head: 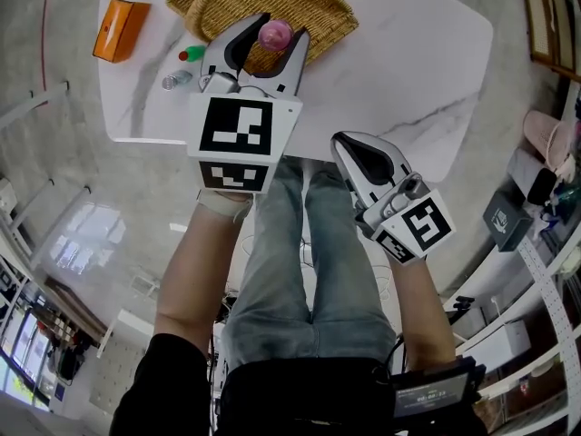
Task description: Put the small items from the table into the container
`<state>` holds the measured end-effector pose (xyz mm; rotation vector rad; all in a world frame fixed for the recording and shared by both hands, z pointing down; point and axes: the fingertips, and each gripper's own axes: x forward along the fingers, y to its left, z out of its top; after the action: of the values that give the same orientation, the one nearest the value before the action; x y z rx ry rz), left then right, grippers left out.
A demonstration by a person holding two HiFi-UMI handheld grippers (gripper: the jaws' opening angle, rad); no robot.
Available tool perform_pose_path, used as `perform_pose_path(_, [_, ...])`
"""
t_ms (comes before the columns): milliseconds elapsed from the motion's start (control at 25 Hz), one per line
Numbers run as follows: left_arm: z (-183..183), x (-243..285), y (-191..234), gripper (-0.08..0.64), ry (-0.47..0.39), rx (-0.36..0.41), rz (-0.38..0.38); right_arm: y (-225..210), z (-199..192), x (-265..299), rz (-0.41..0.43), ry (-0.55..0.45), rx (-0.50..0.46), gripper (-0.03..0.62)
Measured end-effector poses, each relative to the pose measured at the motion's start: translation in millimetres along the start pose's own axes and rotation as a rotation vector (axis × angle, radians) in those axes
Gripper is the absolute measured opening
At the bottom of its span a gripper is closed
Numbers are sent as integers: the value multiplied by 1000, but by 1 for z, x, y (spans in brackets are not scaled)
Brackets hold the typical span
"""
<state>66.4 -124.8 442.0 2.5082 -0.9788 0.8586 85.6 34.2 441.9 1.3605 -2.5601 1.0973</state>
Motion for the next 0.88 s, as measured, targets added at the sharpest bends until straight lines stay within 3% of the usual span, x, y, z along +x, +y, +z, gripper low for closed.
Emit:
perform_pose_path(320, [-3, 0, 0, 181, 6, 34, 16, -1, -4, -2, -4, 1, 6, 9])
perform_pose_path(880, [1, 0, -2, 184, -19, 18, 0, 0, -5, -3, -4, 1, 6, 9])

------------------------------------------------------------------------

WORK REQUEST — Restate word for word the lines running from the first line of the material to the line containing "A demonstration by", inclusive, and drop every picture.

REPLY —
head: 
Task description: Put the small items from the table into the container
`<state>` holds the measured end-effector pose (xyz mm; rotation vector rad; all in a world frame fixed for the recording and shared by both hands, z pointing down; point and axes: the fingertips, and each gripper's own axes: x forward along the fingers, y to its left, z out of its top; after the action: of the values that give the same orientation, the one nearest the value before the action; x y z rx ry rz), left then right, grippers left out.
A demonstration by a person holding two HiFi-UMI handheld grippers (gripper: the jaws' opening angle, rad); no robot.

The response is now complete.